EXERCISE: Repeat exactly the opening lines of the records, ending with the line that contains "the <item>robotic forearm</item>".

(Source data)
=======
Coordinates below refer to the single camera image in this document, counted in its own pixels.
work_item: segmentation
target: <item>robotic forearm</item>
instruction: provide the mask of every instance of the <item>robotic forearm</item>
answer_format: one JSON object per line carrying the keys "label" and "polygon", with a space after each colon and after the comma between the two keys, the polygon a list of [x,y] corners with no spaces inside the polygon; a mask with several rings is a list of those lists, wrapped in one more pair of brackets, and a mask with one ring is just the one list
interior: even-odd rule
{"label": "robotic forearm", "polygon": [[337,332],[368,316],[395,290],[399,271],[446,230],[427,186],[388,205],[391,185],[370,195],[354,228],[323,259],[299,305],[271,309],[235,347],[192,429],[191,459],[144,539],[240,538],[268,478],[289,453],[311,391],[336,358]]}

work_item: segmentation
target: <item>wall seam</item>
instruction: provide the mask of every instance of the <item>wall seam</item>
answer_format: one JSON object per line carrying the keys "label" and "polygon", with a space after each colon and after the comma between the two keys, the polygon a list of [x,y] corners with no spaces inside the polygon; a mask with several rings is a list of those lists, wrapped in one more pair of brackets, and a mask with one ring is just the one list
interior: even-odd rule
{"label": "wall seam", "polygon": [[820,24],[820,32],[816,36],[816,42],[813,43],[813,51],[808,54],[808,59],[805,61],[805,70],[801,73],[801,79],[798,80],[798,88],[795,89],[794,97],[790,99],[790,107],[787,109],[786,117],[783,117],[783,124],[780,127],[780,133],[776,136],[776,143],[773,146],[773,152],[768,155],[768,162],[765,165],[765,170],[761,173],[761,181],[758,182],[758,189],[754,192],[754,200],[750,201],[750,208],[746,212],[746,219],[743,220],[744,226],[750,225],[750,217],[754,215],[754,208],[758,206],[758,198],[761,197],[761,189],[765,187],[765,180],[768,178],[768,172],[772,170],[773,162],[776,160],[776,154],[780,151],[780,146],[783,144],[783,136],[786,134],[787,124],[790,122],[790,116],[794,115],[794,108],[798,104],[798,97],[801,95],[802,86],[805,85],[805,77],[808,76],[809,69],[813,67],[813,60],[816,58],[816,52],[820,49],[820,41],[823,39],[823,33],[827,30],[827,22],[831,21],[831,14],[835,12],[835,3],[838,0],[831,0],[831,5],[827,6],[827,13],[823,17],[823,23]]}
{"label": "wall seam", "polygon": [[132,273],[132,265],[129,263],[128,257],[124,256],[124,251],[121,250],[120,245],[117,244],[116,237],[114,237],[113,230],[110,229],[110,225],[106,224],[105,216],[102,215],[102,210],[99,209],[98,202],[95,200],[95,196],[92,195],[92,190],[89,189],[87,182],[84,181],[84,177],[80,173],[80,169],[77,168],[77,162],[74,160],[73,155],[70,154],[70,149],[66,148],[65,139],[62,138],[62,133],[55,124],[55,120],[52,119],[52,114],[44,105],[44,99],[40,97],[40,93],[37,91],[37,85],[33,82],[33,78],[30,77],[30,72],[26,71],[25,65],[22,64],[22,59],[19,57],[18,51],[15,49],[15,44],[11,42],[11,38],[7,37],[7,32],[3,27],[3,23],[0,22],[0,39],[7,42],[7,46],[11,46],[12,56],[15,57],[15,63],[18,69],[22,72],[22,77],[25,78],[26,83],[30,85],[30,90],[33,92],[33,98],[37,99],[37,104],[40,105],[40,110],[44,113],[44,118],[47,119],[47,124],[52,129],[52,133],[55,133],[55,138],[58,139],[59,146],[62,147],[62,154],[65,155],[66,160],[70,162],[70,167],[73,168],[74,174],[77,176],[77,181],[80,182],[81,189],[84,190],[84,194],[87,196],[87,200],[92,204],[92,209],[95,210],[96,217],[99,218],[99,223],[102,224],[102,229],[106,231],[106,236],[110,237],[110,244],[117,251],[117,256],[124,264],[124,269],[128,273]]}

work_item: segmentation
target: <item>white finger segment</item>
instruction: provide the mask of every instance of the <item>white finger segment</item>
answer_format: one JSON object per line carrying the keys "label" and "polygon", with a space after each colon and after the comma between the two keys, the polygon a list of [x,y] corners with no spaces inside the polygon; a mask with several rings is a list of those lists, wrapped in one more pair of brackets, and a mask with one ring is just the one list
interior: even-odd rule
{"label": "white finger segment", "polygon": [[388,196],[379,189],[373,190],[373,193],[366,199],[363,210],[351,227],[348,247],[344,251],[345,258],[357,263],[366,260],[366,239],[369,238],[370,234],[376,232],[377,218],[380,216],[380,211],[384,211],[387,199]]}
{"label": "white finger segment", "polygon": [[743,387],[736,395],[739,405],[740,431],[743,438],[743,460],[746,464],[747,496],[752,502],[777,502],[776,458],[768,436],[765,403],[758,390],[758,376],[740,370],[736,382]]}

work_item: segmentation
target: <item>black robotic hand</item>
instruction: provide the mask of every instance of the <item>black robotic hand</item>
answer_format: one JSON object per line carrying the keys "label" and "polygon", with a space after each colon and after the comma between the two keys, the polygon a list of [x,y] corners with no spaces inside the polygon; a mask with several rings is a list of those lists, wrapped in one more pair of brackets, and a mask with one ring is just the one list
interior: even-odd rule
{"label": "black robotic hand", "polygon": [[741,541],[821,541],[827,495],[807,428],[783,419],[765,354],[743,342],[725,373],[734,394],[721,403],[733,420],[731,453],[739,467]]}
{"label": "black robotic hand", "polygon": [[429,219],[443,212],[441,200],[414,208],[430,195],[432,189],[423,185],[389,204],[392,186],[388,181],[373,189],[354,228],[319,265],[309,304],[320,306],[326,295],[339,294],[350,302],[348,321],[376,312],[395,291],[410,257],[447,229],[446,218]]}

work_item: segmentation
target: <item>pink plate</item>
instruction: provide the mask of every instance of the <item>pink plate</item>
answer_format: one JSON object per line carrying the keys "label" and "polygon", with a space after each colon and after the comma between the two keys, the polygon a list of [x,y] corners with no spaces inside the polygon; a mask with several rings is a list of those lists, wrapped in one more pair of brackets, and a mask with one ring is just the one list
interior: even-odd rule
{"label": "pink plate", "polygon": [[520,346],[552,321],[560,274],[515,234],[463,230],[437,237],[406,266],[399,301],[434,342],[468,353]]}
=======
ANSWER BOX:
Coordinates below refer to the single camera image in this document, counted in its own pixels.
work_item: segmentation
target: <item>robotic forearm</item>
instruction: provide the mask of every instance of the <item>robotic forearm</item>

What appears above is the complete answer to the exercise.